Bug 170414 – Optimizing the opentype handling code

After an evaluation, GNOME has moved from Bugzilla to GitLab. Learn more about GitLab.
No new issues can be reported in GNOME Bugzilla anymore.
To report an issue in a GNOME project, go to GNOME GitLab.
Do not go to GNOME Gitlab for: Bluefish, Doxygen, GnuCash, GStreamer, java-gnome, LDTP, NetworkManager, Tomboy.

Bug 170414 - Optimizing the opentype handling code


Summary:	Optimizing the opentype handling code


Status:	RESOLVED FIXED

Product:	pango
Classification:	Platform
Component:	general
Version:	unspecified
Hardware:	Other Linux

Importance:	Normal enhancement
Target Milestone:	1.9.0
Assigned To:	pango-maint
QA Contact:	pango-maint

URL:
Whiteboard:

Depends on:
Blocks:

Reported:	2005-03-15 04:37 UTC by Behdad Esfahbod
Modified:	2006-03-11 21:57 UTC

See Also:
GNOME target:	---
GNOME version:	---

Attachments
Main patch, using bsearch in pango/opentype/ftxopen.c (9.32 KB, patch) 2005-03-15 04:39 UTC, Behdad Esfahbod	none	Details \| Review
Make pangoft2topgm suitable for benchmarking (7.68 KB, patch) 2005-03-15 04:41 UTC, Behdad Esfahbod	none	Details \| Review
Test case used (10.98 KB, text/plain) 2005-03-15 04:43 UTC, Behdad Esfahbod		Details
Misc optimizations (3.58 KB, patch) 2005-03-15 04:48 UTC, Behdad Esfahbod	committed	Details \| Review
Main patch revisited, Include stdlib if using bsearch. (9.52 KB, patch) 2005-03-15 06:47 UTC, Behdad Esfahbod	none	Details \| Review
Using call tables for lookup dispatch in gsub and gpos code (18.41 KB, patch) 2005-03-15 09:39 UTC, Behdad Esfahbod	committed	Details \| Review
Updated pangoft2topgm benchmarking patch (7.76 KB, patch) 2005-03-15 09:45 UTC, Behdad Esfahbod	committed	Details \| Review

Description Behdad Esfahbod 2005-03-15 04:37:02 UTC

Version details: HEAD

I was feeling like optimizing pango, so profiled using oprofile and found out
that binary searches in ftxopen are taking more than 18% running time of my
benchmark. Replaced them with bsearch and it was reduced to 8%.  The actual
running time was reduced from 1m33s to 1m21s.

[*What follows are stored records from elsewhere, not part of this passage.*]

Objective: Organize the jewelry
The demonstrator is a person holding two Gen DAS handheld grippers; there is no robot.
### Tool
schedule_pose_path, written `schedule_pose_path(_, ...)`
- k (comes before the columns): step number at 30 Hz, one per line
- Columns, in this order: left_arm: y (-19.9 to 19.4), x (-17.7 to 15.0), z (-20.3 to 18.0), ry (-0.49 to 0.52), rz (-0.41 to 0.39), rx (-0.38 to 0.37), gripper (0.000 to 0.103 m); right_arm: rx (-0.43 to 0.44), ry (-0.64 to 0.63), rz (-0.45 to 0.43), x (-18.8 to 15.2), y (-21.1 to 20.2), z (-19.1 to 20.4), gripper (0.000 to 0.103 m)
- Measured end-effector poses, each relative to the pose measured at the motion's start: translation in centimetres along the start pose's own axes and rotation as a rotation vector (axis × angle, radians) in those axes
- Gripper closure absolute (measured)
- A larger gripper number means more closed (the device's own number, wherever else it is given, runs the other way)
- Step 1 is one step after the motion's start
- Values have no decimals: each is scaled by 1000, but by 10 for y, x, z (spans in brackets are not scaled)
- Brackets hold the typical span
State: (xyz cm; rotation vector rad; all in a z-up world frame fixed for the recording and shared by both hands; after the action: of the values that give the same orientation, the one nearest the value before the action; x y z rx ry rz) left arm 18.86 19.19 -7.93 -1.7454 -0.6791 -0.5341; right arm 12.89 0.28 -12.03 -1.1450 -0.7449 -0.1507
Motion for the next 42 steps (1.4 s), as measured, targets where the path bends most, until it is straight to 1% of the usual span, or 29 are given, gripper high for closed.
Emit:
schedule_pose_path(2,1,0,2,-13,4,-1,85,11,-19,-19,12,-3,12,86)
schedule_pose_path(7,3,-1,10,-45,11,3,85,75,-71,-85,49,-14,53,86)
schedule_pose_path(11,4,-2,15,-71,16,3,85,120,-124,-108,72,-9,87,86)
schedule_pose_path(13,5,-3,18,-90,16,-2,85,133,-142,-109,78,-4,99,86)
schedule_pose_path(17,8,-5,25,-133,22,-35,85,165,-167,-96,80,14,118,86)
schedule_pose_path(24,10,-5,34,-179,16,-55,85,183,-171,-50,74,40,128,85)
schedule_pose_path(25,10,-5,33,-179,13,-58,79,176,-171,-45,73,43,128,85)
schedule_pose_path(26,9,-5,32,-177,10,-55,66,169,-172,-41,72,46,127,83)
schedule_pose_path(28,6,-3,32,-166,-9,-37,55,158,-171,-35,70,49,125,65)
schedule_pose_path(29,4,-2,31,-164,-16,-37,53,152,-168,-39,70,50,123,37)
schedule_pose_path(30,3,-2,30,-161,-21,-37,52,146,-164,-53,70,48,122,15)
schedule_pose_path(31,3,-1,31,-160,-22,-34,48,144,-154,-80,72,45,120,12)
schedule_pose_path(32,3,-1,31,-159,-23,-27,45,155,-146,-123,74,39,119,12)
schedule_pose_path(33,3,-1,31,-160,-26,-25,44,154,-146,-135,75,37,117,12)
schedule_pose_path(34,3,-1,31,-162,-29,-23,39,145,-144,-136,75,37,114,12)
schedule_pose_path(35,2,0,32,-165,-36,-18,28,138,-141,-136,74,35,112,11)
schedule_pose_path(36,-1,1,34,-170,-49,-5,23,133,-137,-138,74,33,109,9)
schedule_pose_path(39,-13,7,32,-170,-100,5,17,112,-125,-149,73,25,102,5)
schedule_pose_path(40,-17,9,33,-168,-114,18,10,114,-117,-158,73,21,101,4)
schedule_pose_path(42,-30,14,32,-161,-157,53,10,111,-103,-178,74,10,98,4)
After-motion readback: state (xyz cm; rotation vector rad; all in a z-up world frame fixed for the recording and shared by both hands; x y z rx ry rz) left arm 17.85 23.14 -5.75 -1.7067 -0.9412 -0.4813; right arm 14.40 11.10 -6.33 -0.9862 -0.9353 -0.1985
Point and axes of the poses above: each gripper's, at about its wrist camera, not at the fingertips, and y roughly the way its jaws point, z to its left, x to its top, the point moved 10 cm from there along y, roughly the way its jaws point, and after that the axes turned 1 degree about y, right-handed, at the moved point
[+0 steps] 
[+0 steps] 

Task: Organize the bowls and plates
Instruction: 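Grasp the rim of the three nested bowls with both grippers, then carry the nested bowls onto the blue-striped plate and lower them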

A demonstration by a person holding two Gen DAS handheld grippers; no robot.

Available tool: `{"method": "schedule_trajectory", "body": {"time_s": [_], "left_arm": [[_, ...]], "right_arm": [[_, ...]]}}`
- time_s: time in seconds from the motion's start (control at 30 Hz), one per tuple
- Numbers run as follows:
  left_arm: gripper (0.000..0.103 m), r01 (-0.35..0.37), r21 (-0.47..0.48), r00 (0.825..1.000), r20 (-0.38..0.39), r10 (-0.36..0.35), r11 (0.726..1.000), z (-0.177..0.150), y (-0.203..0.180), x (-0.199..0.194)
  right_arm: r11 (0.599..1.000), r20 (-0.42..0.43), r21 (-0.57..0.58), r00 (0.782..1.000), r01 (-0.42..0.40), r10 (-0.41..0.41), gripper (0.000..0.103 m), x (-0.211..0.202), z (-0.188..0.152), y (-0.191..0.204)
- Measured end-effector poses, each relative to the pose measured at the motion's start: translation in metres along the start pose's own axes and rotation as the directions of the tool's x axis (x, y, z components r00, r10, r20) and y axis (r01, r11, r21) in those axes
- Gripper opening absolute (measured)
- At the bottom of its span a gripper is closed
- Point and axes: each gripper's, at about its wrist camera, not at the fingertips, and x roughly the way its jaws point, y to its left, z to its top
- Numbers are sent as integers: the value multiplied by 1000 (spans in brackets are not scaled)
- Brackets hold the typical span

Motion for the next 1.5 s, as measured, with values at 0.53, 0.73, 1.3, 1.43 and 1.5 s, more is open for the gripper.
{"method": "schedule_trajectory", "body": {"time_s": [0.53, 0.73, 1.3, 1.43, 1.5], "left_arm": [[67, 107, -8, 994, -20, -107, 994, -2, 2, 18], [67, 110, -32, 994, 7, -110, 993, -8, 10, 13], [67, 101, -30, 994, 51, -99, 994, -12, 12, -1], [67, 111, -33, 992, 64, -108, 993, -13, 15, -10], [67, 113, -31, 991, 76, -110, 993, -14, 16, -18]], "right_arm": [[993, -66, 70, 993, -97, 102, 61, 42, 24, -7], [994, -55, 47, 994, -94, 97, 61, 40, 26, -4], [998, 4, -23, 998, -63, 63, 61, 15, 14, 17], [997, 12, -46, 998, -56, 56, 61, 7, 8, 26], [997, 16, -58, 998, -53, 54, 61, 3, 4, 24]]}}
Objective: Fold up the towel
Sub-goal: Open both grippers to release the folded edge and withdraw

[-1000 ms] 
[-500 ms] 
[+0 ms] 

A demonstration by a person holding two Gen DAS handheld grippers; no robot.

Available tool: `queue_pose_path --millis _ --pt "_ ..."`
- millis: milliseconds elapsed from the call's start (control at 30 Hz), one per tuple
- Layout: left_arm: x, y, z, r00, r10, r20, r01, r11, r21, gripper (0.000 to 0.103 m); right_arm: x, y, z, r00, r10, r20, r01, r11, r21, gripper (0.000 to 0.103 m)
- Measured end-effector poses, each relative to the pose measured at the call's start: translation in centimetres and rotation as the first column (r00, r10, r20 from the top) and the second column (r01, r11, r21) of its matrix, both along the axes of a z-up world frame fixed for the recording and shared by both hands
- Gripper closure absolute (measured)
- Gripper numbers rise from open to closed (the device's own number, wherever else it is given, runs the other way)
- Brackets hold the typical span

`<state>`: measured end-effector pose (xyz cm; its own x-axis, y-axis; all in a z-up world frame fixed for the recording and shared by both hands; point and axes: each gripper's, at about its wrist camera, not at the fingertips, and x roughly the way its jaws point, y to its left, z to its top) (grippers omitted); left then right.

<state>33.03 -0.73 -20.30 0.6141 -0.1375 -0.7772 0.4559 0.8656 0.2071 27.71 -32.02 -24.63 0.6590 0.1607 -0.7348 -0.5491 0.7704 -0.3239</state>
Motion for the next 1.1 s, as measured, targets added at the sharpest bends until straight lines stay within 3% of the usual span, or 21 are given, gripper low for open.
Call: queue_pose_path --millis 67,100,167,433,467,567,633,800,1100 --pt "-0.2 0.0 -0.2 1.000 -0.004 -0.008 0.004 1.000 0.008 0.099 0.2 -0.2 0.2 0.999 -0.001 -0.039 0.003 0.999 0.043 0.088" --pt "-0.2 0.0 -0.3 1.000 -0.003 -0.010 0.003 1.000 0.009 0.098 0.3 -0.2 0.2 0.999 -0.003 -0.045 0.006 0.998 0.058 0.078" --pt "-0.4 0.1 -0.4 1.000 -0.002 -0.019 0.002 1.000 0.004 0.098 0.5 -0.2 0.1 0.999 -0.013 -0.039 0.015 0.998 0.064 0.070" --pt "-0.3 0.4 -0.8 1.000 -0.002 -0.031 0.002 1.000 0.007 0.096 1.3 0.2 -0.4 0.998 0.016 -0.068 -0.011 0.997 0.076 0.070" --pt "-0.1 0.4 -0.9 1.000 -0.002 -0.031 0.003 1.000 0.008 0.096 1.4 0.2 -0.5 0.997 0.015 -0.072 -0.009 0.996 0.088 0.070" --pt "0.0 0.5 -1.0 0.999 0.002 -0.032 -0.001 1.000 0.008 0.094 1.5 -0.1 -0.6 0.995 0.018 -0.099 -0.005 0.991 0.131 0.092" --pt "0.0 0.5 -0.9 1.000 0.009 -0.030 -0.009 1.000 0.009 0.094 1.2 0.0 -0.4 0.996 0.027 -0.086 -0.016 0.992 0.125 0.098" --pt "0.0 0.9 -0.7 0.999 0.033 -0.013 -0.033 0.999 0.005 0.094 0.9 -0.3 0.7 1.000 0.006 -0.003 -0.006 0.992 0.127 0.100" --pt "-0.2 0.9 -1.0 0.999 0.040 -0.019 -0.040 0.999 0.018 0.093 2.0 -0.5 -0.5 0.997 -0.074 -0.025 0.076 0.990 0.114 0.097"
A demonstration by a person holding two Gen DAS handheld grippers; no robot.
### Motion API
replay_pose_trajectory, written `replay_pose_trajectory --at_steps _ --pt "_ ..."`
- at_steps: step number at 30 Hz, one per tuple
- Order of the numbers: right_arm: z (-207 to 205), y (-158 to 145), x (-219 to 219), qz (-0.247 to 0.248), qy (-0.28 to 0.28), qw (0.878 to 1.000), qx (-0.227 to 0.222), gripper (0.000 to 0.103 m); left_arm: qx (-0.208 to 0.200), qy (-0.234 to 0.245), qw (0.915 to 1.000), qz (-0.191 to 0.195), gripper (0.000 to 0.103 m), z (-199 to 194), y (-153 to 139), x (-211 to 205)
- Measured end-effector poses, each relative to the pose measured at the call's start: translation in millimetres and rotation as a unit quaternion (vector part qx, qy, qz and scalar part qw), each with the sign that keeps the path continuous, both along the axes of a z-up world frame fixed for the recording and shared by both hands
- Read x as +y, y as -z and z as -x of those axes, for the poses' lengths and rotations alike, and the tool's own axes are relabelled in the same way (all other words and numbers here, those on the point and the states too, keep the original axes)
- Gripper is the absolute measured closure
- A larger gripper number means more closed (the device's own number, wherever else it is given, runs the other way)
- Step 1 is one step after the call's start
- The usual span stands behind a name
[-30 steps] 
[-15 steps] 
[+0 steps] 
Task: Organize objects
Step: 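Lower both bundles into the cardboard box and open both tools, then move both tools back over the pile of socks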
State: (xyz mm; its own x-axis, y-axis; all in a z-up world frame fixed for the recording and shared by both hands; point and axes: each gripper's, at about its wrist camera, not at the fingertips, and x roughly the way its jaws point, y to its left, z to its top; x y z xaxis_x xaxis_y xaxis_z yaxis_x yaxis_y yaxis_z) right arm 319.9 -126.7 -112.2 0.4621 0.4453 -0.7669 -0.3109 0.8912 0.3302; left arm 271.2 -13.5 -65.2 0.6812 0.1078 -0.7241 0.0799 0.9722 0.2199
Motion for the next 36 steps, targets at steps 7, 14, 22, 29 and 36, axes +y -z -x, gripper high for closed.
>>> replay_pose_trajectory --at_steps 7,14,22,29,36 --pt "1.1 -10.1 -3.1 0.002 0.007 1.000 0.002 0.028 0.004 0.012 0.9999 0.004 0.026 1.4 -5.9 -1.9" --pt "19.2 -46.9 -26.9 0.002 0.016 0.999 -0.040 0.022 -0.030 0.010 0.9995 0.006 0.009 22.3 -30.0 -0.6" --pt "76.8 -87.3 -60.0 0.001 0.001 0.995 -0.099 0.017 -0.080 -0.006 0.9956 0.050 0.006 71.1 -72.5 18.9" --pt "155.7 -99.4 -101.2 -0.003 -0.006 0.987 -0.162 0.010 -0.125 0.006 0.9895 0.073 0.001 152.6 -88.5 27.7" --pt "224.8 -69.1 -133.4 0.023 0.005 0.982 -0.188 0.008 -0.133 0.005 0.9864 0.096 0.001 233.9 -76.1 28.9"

The benchmark is a modification of pangoft2topgm that generates the bitmap 1000
times, and doesn't produce any output.

I used the font Nazli available from
http://www.farsiweb.info/wiki/Products/PersianFonts,  which is a light-weight
Persian font.  Using Nazli, freetype takes about 8% of the running time, while
using the huge Tahoma, it will take around 60%!

The text rendered in the benchmark is my Persian translation of a short story by
Richard Brautigan, called "What Are You Going to Do with 390 Photographs of
Christmas Trees?", available at  http://www.riza.com/richard/christmas.shtml.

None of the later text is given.